1 March 2007 - ILC Baseline Alternative - The Marx Modulator

Director's Corner

1 March 2007


Barry Barish

Ray Larsen

ILC Baseline Alternative: The Marx Modulator

Today’s issue of ILC NewsLine features a special column written jointly by GDE Director Barry Barish and Ray Larsen of SLAC.

The release of the ILC Reference Design was a very important milestone. Yet, we have emphasised that it is really a snapshot of the ILC design. It is not the ILC we will build, and it will evolve significantly as we move forward. In our Baseline Configuration Document (BCD) that we published more than a year ago, we documented a set of alternatives to the baseline. The alternatives, though not mature enough to be chosen over the baseline, potentially could improve the performance, or reduce cost or risk. We are pursuing a vigorous R&D program to develop the alternatives, and this past week we accomplished a notable success when the Marx Modulator passed a major milestone.

The most expensive part of the ILC Baseline RF power system are 646 pulse modulators that convert AC line power into high voltage pulses to drive each 10 MW peak power klystron. Historically, modulators have been unreliable due to relatively short-lived gas tube switches.
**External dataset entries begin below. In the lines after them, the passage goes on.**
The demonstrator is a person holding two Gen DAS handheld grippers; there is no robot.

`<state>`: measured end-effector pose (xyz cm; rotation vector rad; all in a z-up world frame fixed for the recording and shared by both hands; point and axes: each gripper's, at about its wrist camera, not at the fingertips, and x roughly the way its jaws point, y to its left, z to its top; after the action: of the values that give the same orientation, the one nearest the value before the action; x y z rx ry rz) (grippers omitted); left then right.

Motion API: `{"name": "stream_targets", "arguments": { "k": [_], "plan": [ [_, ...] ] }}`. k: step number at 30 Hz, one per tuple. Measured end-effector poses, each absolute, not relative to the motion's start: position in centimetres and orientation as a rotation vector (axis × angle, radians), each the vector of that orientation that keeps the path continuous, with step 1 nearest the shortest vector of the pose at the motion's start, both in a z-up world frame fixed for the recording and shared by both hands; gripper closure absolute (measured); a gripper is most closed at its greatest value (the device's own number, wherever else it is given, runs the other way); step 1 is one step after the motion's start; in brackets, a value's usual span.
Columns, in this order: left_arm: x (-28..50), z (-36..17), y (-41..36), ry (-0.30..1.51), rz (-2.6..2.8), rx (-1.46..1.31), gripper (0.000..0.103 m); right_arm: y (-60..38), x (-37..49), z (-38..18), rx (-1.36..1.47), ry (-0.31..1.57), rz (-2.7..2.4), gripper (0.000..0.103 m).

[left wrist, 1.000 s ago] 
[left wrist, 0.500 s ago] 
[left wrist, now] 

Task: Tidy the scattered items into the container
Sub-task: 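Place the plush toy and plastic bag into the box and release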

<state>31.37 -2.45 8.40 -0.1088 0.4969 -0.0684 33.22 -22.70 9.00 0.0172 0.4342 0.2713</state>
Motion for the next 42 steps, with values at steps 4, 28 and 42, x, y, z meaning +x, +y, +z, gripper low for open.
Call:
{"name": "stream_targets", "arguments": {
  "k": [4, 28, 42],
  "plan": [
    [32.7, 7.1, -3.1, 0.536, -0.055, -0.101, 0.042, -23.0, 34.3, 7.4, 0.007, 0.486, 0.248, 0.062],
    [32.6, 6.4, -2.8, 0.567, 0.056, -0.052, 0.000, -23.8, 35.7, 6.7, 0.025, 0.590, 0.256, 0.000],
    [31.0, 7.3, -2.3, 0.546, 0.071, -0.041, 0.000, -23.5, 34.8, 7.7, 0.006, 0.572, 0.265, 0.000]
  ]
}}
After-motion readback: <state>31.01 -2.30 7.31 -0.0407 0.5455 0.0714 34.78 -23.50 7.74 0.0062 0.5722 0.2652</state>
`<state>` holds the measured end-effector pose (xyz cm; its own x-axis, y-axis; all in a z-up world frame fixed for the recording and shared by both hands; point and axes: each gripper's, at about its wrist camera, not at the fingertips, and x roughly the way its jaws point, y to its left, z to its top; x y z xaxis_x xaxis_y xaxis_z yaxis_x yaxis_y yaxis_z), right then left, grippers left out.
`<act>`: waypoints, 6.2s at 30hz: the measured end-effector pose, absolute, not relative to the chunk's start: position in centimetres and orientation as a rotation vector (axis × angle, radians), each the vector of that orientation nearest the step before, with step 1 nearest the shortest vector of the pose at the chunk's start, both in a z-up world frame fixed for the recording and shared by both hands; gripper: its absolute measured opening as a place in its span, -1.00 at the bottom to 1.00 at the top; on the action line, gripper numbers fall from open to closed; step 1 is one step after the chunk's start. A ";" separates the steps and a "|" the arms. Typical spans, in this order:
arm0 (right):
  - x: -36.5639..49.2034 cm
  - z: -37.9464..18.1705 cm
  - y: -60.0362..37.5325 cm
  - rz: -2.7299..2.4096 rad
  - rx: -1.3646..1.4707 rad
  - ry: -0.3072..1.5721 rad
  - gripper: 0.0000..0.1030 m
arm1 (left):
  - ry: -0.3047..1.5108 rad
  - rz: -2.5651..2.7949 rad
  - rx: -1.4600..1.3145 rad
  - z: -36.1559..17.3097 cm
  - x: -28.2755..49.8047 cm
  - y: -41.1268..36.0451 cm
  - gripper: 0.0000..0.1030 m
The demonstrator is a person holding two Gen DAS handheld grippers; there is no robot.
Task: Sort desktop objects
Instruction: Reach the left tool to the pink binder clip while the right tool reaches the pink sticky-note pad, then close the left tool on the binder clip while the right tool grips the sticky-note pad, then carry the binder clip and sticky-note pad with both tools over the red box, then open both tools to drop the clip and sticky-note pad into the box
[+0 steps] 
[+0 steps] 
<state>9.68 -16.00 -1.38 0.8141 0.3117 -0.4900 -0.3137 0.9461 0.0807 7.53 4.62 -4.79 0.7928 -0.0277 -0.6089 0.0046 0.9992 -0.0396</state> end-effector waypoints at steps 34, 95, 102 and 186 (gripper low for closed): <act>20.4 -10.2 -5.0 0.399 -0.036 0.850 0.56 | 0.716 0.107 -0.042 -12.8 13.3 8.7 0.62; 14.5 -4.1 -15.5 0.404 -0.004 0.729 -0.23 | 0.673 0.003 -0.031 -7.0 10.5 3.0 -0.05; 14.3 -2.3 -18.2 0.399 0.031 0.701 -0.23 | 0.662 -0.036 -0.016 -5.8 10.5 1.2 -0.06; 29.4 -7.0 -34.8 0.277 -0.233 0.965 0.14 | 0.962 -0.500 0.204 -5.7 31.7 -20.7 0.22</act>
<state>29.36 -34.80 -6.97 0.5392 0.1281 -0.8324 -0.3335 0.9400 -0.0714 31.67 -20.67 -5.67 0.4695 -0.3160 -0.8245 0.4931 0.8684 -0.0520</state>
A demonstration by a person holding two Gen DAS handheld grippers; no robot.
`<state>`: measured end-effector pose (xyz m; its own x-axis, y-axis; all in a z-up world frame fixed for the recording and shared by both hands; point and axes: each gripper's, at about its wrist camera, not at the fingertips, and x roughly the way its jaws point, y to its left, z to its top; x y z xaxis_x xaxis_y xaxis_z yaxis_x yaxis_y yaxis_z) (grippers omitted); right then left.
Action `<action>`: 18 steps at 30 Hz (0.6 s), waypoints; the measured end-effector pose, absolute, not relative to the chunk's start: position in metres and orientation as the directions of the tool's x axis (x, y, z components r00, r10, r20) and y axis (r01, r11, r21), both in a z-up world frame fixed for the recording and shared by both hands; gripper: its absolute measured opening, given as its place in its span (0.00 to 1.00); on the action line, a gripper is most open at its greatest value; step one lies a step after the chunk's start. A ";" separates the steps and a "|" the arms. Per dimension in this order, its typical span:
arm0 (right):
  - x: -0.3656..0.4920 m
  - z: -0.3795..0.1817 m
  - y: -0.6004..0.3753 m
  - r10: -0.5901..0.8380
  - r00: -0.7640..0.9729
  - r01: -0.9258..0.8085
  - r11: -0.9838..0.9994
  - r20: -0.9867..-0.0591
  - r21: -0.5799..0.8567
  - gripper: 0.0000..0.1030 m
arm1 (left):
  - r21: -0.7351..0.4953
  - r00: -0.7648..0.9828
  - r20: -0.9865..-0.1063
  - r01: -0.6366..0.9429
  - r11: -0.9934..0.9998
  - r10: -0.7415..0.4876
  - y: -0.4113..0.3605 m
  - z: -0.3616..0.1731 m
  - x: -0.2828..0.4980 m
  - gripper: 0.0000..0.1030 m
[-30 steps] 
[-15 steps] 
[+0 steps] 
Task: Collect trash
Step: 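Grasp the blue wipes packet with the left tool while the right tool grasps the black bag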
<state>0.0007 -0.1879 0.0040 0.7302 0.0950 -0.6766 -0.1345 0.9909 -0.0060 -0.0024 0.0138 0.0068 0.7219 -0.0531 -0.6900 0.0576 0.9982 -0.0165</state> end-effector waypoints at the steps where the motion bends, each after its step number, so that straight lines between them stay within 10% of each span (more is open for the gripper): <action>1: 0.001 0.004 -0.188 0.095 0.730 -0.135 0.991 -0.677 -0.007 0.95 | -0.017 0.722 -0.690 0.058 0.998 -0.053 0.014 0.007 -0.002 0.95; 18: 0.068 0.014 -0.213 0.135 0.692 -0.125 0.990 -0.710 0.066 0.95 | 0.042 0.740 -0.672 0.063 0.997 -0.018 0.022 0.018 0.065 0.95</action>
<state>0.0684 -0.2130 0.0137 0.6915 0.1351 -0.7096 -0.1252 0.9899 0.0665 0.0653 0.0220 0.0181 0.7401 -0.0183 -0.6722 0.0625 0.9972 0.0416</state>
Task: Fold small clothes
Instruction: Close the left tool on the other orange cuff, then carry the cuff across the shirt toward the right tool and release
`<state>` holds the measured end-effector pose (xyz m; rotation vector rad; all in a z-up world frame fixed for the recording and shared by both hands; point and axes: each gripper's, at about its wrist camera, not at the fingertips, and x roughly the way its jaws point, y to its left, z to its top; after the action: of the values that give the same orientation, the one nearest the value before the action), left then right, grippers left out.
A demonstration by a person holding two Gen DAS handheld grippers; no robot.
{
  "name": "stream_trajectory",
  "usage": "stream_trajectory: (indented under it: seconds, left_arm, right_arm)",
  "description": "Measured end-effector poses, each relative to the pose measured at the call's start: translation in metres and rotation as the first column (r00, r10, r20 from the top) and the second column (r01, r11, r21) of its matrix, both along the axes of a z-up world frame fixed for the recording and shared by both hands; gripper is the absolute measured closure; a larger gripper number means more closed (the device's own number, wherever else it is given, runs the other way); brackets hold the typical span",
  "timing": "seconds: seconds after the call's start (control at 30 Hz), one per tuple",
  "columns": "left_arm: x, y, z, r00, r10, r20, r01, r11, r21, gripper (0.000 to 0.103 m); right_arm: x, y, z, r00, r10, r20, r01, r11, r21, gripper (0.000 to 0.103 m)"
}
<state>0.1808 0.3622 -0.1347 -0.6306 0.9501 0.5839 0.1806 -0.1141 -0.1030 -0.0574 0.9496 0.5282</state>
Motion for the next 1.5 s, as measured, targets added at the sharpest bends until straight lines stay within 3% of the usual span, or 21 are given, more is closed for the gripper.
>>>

New solid state switches have now come to the forefront of commercial power electronics, enabling a new generation of modulators with higher reliability and efficiency.


Greg Leyh, Piotr Bloom, Alfred Viceral and Jeff Olsen of the SLAC team.

The Marx Modulator Test Facility at SLAC.

In 2004 the ILC team at SLAC proposed development of an Alternate Conceptual Design to capture these advantages along with a significantly lower cost. The key was a Marx design that could output high voltage DC directly without a large, heavy and expensive voltage step-up transformer. The Marx is basically 12 storage capacitor “cells” charged to 10 kV in parallel and then suddenly switched to a series configuration to output 120 kV at the top cell. Besides eliminating the transformer, switching at high voltage and low current lowers I2R power losses dramatically. In addition, its modular plug-in board design facilitates a redundant architecture so components on the cells or entire cells can fail without interrupting operation. Finally, the unit is air cooled inside a tight enclosure which is easy to access for quick repair. The Marx is predicted to cost less than half the current design with higher wall-plug efficiency and lower frequency of machine interruption.

The innovative design, the brainchild of Project Engineer Greg Leyh, was derived from an earlier 500 kV short pulse prototype he built for the Next Linear Collider (the ILC in pre-GDE days). Engineering support includes Piotr Blum, Jeff Olsen, Alfred Viceral, Richard Cassel and group, Craig Brooksby (NSTec/LLNL) and Ed Cook (LLNL); while Keith Jobe and Craig Burkhart help resolve safety issues. Ray Larsen is the Project Manager.

The first prototype achieved its design voltage of 120 kV on 20 February 2007, which signaled that the highest technical risk of HV breakdown can be managed. In addition, a basic capacitor droop compensation scheme was demonstrated. Plans call to next test the thermal design in 2000 hours of sustained full power running.

The Marx design includes intelligent diagnostics on every cell, and the prototype system is running. Eventually it will be possible to observe temperatures, interlock settings and margins, and fast pulse waveforms on every cell in the ILC Control Room. Independent timing and delay controls to each cell are used to compensate output waveform flatness.

The ILC R&D program justifies itself to a large extent on its impact beyond furthering the project. In addition to developing the forward looking superconducting RF accelerator technology, we are developing many other important technologies. For example, high speed solid state switch technology is revolutionising the power supply business at many levels, from board level to multi-kW converters, resulting in extremely compact power systems of low weight. The transformerless Marx design will impact industry in specialty areas such as military radar systems, where a prototype has been built, and also in retrofitting many old designs still based on gas tubes.

The Marx modulator will need to pass further hurdles before it can be incorporated into the ILC baseline. In any case, we are on track toward incorporating the Marx, and are very happy to acknowledge reaching this important milestone, and we congratulate the team at SLAC who are pursuing this development.